▶ **Task directions**
Keep only the lines of the data below that contain "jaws", and copy them.

▶ **Provided data**
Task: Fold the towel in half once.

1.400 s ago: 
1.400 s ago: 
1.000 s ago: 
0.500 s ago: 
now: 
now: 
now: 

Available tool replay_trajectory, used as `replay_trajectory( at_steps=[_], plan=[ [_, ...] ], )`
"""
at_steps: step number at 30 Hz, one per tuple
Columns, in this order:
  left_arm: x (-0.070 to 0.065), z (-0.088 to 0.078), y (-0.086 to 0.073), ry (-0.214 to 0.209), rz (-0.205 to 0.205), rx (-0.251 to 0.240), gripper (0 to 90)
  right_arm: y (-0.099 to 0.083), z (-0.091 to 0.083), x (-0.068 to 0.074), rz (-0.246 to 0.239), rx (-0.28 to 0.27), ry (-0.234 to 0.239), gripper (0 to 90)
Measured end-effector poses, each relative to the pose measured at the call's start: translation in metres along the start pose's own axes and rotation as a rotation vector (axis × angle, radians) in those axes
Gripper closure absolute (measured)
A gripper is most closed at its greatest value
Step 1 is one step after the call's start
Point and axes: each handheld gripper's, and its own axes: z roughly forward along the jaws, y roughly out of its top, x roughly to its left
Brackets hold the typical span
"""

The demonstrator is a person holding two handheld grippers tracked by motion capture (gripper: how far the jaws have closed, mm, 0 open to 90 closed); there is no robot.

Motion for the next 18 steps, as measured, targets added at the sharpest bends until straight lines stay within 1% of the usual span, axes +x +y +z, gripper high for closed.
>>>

▶ **Finished task**
Point and axes: each handheld gripper's, and its own axes: z roughly forward along the jaws, y roughly out of its top, x roughly to its left
The demonstrator is a person holding two handheld grippers tracked by motion capture (gripper: how far the jaws have closed, mm, 0 open to 90 closed); there is no robot.

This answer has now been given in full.